After more than a decade of public silence, Monica Lewinsky comes out into the open to share her story in the context of public shaming and cyber-bullying in a TED Talk this week.
Lewinsky opens her talk with a short anecdote of a man who tried flirting with her: “You know what his unsuccessful pickup line was? He could make me feel 22 again. [Laughter, Applause] I realized later that night, I’m probably the only person over 40 who does not want to be 22 again. [Laughter, Applause] At the age of 22, I fell in love with my boss, and at the age of 24, I learned the devastating consequences.”
She relates how the advent of the Internet had put not just a spotlight but a magnifying glass on her case: “… when the story broke in January 1998, it broke online. It was the first time the traditional news was usurped by the Internet for a major news story, a click that reverberated around the world. What that meant for me personally was that overnight I went from being a completely private figure to a publicly humiliated one worldwide. I was patient zero of losing a personal reputation on a global scale almost instantaneously.”
Lewinsky shares her own reflections on public shaming and cyber-bullying with unabashed honesty and dignity.

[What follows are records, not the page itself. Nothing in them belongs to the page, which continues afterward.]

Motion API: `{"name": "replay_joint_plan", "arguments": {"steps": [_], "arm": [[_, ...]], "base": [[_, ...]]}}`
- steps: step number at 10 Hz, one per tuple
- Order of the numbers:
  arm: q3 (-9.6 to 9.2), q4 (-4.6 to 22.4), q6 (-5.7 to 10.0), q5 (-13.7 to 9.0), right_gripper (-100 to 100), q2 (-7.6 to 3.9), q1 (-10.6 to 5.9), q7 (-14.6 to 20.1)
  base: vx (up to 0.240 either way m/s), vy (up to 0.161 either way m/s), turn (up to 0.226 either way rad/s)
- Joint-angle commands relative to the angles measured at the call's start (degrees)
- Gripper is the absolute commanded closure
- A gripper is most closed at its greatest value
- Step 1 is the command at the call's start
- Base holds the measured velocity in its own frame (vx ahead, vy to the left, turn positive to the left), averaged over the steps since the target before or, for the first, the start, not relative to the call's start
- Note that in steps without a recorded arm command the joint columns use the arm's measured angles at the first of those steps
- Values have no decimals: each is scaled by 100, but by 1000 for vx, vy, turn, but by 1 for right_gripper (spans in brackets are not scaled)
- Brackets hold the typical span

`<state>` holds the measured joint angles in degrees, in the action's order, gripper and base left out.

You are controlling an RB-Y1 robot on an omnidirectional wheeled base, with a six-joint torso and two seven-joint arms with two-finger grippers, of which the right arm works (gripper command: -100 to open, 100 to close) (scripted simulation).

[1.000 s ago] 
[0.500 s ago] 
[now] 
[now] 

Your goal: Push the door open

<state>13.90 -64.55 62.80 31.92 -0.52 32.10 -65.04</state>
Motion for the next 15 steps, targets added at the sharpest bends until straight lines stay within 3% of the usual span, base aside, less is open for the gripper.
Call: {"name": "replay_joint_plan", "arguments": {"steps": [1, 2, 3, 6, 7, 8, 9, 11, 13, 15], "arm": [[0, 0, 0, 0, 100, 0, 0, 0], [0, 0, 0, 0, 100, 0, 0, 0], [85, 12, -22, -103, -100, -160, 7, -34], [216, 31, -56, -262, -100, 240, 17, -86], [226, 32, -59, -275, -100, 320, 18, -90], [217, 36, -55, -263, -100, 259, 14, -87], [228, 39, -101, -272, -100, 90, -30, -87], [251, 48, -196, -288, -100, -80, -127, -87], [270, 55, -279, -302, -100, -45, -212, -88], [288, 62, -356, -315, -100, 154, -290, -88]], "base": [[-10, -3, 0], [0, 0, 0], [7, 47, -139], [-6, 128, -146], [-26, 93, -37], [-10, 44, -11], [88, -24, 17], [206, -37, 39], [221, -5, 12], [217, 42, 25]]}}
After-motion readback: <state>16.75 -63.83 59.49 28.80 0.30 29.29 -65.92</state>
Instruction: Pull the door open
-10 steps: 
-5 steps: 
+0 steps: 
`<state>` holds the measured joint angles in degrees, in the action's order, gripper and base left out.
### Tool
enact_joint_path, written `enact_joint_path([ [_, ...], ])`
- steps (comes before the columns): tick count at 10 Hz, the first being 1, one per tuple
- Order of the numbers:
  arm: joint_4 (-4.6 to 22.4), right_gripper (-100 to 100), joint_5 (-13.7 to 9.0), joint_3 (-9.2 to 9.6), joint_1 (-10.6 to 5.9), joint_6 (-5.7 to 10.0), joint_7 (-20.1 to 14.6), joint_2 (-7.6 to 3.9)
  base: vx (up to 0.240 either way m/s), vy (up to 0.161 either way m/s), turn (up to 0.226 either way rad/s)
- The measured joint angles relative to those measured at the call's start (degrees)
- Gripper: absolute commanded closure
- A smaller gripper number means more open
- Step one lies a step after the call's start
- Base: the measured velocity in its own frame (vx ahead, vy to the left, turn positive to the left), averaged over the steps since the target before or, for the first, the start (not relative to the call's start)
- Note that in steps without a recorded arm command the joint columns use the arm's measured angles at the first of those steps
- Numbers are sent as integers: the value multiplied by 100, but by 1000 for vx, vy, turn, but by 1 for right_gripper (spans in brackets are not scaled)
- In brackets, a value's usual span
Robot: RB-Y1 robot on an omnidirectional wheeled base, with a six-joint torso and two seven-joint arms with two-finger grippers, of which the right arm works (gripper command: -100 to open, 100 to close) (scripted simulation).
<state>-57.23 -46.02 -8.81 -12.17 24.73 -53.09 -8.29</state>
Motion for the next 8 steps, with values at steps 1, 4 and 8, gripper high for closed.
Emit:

She turns the spotlight of compassion not just on herself, but also on the case of Tyler Clementi, an 18-year-old Rutgers University freshman who jumped to his death from a bridge after his roommate turned the room webcam on his intimate moments with another man. Lewinsky calls on her audience to dwell on the consequences of cyber-bullying, on how it has driven many people to take their own lives to spare them the weight and pain of humiliation.
She closes her talk with this statement:
“Anyone who is suffering from shame and public humiliation needs to know one thing: You can survive it. I know it’s hard. It may not be painless, quick or easy, but you can insist on a different ending to your story. Have compassion for yourself. We all deserve compassion, and to live both online and off in a more compassionate world.”